Life without a maid and with two children…is exhausting. Hence the lack of posting…each time I’ve had the choice, I’ve gone with sleep over posting.
Things are hopefully going to start improving soon, though. We hired a twice a week housekeeper, and while we didn’t nail the entire house, MOST of it is clean. I finally figured out how to work the washer and the dryer. I’ve also started investigating buying a “tabletop” dishwasher as dishes are among the worst offenders in terms of time suckage–I have to boil the water, do the dishes by hand, etc. Anything that can cut down on time spent on housekeeping is a bonus-I loathe housework and I resent all the writing time I’m losing to dishes, sweeping, and other nonsense. I may be a stereotype in that I love to cook, but while I love few things more than feeding my loved ones, I find no reward in housework; only unending drudgery.
We also have a potential mothers helper and a babysitter lined up.
I’ve unpacked all but one suitcase, but I unpacked in such an erratic fashion, I don’t have the usual collection of “what the hell did they buy” pictures.
As I noted in my last post, Ellie has started Nursery 2, which is a five day a week program as opposed to her three days a week in Nursery 1. The transition has been a little rough on her between the jet lag and the increased time in school…she’s been conking out very early (for her). She likes her new class, and there are two children from her last class in the new one, so that makes her happy (although not her “best friend”). While having her at school five days a week is good in terms of spending time with Rhi, and getting other things done, it’s also a lot of running around and I’m adjusting to that as well. It does guarantee that we get out of the house every day during the week, though.
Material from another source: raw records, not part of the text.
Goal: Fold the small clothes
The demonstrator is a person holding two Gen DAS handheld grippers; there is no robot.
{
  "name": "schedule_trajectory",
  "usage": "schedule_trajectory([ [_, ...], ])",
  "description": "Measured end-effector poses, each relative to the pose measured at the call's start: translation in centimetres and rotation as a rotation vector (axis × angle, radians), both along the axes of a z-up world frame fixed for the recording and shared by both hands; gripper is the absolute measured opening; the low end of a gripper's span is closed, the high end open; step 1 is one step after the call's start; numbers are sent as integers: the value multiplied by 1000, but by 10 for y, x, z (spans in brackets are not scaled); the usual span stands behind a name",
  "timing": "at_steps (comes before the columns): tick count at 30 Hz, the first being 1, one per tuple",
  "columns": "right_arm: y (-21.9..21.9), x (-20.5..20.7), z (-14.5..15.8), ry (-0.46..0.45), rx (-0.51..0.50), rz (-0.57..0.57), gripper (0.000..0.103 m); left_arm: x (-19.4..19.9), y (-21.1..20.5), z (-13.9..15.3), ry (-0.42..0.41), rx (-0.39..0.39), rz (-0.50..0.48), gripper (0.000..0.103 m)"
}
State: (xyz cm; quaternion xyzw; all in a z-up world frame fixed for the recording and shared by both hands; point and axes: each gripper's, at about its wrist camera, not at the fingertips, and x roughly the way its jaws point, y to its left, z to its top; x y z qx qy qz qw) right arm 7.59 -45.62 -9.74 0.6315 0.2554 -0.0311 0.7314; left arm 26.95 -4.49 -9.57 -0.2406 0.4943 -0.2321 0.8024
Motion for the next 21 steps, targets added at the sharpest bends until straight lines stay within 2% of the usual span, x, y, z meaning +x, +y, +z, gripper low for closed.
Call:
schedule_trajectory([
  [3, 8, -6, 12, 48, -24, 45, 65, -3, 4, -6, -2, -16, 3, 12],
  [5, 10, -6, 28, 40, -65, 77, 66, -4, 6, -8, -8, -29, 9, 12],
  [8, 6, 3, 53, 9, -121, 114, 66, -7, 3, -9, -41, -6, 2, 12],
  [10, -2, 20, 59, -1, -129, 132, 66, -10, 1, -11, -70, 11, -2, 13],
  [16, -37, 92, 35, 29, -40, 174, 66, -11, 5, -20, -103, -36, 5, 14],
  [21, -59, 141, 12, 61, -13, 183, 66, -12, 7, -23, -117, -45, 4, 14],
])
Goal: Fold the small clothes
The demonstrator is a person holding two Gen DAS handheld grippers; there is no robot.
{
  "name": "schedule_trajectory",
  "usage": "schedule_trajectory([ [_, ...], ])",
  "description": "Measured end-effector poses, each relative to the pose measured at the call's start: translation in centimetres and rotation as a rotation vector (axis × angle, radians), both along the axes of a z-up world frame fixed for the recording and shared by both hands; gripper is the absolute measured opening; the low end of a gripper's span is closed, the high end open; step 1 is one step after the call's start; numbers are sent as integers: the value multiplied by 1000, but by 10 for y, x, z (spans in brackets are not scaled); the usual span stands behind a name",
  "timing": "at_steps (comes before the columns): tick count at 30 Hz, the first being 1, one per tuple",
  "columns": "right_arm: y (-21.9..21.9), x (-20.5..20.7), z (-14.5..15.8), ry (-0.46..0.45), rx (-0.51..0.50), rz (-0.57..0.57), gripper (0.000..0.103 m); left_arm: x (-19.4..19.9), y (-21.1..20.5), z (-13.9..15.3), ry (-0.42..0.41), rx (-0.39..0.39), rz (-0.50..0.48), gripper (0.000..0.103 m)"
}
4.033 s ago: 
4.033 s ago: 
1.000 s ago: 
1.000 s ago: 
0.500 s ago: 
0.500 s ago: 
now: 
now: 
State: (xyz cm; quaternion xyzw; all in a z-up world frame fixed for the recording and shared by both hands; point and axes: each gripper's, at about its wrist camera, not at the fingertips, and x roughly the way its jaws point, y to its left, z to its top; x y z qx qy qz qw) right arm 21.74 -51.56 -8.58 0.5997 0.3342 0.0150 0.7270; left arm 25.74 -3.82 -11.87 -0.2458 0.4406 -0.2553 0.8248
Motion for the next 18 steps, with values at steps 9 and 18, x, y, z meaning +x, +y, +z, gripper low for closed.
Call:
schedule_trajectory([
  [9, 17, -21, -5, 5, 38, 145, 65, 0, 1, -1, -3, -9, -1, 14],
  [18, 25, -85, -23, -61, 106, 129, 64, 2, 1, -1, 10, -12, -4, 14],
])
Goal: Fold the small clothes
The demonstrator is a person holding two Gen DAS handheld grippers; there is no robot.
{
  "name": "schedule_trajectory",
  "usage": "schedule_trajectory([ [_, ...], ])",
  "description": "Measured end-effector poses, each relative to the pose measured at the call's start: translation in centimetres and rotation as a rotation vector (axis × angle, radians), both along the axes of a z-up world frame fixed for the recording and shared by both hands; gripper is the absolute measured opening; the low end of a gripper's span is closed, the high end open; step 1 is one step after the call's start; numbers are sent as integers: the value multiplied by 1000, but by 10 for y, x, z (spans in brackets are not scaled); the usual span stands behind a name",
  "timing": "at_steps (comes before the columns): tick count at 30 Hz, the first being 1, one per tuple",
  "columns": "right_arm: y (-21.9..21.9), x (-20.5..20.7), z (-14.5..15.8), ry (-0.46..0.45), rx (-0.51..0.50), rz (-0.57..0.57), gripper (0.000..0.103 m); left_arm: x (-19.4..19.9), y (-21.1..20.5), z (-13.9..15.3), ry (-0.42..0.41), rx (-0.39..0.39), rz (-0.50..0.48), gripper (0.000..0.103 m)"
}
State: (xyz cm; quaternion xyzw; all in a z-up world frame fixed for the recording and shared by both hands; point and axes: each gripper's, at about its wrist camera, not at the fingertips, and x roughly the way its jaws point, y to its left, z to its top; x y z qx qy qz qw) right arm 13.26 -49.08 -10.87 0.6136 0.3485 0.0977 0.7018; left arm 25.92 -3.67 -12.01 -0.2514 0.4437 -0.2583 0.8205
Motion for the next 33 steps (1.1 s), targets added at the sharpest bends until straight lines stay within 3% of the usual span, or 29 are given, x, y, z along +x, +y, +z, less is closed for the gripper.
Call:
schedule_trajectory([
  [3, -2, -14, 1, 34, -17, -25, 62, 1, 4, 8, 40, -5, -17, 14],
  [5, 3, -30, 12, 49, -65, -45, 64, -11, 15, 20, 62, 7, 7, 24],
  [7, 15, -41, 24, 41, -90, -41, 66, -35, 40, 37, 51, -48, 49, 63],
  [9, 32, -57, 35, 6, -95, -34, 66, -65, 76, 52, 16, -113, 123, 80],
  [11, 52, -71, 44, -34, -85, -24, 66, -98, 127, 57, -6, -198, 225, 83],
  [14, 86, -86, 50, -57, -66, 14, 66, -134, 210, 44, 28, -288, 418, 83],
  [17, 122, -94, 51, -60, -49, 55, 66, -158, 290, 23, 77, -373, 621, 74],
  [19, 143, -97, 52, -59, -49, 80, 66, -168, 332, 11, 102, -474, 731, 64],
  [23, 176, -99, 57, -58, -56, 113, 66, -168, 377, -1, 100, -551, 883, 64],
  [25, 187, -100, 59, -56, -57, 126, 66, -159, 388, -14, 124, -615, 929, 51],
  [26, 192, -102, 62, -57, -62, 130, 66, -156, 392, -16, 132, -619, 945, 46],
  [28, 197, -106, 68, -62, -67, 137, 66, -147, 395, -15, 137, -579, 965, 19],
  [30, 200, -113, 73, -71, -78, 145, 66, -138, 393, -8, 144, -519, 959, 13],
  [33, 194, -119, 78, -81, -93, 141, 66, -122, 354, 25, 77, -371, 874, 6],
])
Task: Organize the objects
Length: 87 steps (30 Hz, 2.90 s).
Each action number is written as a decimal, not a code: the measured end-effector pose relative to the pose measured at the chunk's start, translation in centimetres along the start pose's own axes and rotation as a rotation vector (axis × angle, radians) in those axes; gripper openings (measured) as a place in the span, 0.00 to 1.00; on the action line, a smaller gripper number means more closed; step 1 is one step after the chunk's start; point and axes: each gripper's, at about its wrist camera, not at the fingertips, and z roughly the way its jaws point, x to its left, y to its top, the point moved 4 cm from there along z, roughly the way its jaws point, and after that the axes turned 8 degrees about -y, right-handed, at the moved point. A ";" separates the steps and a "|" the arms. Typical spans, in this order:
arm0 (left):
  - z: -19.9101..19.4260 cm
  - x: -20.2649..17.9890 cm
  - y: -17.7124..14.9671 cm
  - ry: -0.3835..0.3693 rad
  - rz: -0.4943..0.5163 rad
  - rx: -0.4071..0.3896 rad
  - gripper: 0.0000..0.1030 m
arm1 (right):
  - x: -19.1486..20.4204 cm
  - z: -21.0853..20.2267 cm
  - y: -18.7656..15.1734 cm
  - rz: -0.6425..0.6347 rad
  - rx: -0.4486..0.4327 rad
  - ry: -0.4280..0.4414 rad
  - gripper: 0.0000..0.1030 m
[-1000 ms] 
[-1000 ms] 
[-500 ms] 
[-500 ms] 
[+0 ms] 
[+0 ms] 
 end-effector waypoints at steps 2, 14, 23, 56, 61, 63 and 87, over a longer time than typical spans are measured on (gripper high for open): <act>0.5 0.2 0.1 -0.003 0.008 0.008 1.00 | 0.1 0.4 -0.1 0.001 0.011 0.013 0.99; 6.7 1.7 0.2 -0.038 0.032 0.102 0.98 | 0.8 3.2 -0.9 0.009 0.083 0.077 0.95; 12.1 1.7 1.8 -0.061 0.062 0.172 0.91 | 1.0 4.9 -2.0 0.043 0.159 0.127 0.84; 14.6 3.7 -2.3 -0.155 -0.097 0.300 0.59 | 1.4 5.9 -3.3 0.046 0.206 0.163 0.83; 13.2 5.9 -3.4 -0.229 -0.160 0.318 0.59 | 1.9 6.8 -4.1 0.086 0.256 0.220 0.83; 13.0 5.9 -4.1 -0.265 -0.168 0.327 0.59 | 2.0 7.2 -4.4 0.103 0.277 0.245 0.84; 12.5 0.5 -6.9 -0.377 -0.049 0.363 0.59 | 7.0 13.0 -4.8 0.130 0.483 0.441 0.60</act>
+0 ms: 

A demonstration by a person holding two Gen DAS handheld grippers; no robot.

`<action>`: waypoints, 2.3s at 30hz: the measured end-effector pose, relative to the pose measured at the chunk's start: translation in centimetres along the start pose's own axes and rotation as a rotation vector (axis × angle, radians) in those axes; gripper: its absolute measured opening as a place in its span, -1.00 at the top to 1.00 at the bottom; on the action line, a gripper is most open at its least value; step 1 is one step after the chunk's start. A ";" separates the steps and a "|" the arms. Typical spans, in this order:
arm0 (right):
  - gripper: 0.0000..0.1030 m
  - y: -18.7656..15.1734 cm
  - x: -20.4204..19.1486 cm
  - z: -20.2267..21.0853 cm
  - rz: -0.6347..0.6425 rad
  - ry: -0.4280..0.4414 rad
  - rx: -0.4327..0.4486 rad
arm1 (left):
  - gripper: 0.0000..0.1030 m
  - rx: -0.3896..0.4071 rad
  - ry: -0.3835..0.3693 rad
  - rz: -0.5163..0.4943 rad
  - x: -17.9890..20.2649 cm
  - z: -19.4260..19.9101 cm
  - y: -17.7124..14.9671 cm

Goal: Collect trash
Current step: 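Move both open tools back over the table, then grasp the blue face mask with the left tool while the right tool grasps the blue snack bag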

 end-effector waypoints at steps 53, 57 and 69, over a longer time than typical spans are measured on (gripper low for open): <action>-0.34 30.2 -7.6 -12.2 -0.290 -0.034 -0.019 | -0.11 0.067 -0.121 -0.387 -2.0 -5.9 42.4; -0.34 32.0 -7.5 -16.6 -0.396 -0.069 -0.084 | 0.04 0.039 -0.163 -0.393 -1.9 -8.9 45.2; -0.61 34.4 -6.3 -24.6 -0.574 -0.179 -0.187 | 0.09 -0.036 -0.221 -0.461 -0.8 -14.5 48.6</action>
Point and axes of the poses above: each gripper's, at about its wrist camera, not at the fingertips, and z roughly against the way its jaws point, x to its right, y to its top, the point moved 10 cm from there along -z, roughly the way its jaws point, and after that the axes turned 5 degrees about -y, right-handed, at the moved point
Originally I had planned that we would be doing a lot of Chinese New Year stuff this weekend. However, this past week was so exhausting that we’ve mostly stayed home this weekend. It’s been a huge deal to have Ravi home for four days, and a lot would not have gotten done without him. I’m dreading his return to work tomorrow, as one of the biggest shifts in not having a helper is also not having another adult in the home. It gets really lonely with only a three year old and 3 month old to talk to. And while I’m lucky to have friends who have offered to hang out, the whole at home alone with the kids thing is still new enough that I’m just overwhelmed by the idea (which is contradictory, yes, but no less legitimate).
I’m hoping it will get easier. With the help coming on board, adding medications back into my life (I’ve been abstaining so that I can breastfeed, but things are at a point where the medication is more important than breastfeeding), and possibly the addition of a car (as I’ve learned from friends, leasing is surprisingly affordable when put up against how much I spend on cabs) things will begin to find a routine. With routine things will sort themselves out. My house will never again be as clean as it was when we had B, but the privacy (and that I’ve turned her room into a pantry that I love–or will, once I fill it with shelves from IKEA) is worth it.